Problem statement:
Look for the string "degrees" in the listing. Copy each line that has it.

Source material:
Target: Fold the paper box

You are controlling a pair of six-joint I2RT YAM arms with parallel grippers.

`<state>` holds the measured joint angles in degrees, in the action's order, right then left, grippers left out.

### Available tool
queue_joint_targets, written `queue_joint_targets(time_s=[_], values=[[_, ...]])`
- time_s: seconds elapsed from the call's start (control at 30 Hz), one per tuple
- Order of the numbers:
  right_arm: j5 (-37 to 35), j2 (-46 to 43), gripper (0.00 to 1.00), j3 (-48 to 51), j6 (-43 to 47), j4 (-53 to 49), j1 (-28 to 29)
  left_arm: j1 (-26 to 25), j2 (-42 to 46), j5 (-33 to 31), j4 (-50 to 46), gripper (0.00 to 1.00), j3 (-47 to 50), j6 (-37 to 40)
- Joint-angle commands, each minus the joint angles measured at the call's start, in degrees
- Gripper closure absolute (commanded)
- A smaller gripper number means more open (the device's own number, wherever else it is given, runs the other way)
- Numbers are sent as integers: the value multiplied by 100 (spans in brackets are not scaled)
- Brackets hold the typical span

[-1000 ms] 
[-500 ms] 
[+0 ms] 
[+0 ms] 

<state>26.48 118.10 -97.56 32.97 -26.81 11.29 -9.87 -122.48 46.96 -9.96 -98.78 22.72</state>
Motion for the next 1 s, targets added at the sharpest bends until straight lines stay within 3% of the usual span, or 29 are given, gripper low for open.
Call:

Answer to the exercise:
`<state>` holds the measured joint angles in degrees, in the action's order, right then left, grippers left out.
- Joint-angle commands, each minus the joint angles measured at the call's start, in degrees

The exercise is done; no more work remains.